I’m not heartless. It’s just in a different purse at the bottom of the closet.
families in horror movies buying houses: hey let’s get the haunted af one
Ever noticed how pears in a paper bag always seem to be ripe all together at once? This is because they easily succumb to pear pressure.
I like to go the extra mile and then not come back.
Tonight I realized when I’m on video calls I bite my bottom lip like I’m trying to awkwardly seduce everyone on the call. Why am I like this
Alanis Morissette should write a chemistry book titled Isn’t It Ionic?
What is with the people who leave the most random product reviews?!
⭐- – – –
The sales clerk was wearing a red shirt. I don’t like red, especially when it’s cloudy outside. That’s why I gave this air fryer 1 star.
If all your friends jumped off a bridge, would you Instagram it?
Him: It’s over. You’re too immature.
Me: [with 2 Pringles in my mouth pretending I’m a duck] Quack?
The moral of Snow White is if a woman poisons you because you’re prettier than her, find some men to chase her off a cliff while you sleep.
My boss accused me of sticking my finger in his birthday cake in the break room fridge.
He’s completely wrong. It wasn’t my finger.

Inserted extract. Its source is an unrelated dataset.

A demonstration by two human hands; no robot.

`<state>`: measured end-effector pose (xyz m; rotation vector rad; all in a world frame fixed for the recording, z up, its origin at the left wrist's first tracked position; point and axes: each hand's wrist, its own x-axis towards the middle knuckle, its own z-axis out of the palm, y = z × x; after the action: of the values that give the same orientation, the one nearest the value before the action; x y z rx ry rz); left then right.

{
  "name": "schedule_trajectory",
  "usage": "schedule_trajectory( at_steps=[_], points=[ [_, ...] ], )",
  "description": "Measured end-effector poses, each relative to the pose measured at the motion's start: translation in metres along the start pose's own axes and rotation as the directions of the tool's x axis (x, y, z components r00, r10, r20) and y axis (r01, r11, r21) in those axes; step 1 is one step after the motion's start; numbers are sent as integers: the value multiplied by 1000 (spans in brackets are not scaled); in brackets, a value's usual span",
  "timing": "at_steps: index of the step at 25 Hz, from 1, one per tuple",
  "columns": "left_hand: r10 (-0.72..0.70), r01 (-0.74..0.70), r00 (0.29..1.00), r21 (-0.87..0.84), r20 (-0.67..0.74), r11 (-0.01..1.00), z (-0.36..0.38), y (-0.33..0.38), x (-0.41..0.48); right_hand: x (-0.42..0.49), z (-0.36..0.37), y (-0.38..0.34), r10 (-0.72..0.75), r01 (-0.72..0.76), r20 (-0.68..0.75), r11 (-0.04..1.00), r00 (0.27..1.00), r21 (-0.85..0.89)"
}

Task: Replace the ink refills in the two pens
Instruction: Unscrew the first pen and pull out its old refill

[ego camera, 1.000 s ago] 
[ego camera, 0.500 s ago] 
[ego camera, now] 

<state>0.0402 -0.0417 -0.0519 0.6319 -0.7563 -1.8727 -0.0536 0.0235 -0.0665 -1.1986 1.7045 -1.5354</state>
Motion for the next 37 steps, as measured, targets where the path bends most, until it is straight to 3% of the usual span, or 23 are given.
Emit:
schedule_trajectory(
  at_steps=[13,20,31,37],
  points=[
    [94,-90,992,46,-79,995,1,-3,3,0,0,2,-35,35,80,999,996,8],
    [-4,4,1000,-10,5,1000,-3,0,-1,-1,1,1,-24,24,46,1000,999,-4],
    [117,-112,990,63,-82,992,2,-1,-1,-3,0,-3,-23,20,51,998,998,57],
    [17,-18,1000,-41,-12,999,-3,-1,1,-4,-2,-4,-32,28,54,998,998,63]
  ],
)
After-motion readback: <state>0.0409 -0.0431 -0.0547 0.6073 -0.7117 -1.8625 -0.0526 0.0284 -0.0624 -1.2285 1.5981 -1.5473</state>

Apparently everyone was too high in the 70’s when Grease came out to notice that every “student” at Rydell High looked like they were 35
*yawns, while roaring like a dinosaur*
*everyone in the church looks at me*
*waves with T-rex arms*
i watched my wife fall off a cliff… your whole world can change in a matter of seconds. mine almost did.
at ease…shoulder.
[Tinder guy takes off his glasses for the date]
Lois Lane: wtf you look nothing like your profile pic
My mom didn’t care what my teachers names were, anytime she had to write a letter to the school it always started out the same. “To whom it may concern”
“Stop pointing at my daughter!” – Kanye West yells at a compass.
WebMD: you have all the diseases
Dark WebMD: and here’s how to spread them
this is the police, we have u surrounded come out with your hands on ur head, then ur shoulders, okay good now knees and toes knees and toes
*pops stick of Juicy Fruit in mouth*
“Mmm, this is delic…shit, the flavor’s gone.”
Bought $200 sunglasses.
Lost them in 15 minutes.Bought Walmart sunglasses.
Had them for 238 years.
STARBUCKS BARISTA: I got a latte here for *squinting* Catheter Zebra Jokes?
CATHERINE ZETA-JONES: *sigh* That’s gotta be mine—
CATHETER ZEBRA JOKES: Hey not so fast, lady.
When you have a clap light in your bedroom, rough sex also becomes a rave.
There’s no such thing as a five second rule if you’re putting it on someone else’s plate.
Facebook’s forever reminding me about people’s birthdays like I sell cakes😒😒.
HR: I’m afraid that’s not proper corporate dress code.
ME: *taking off wetsuit* casual Friday is bullshit then.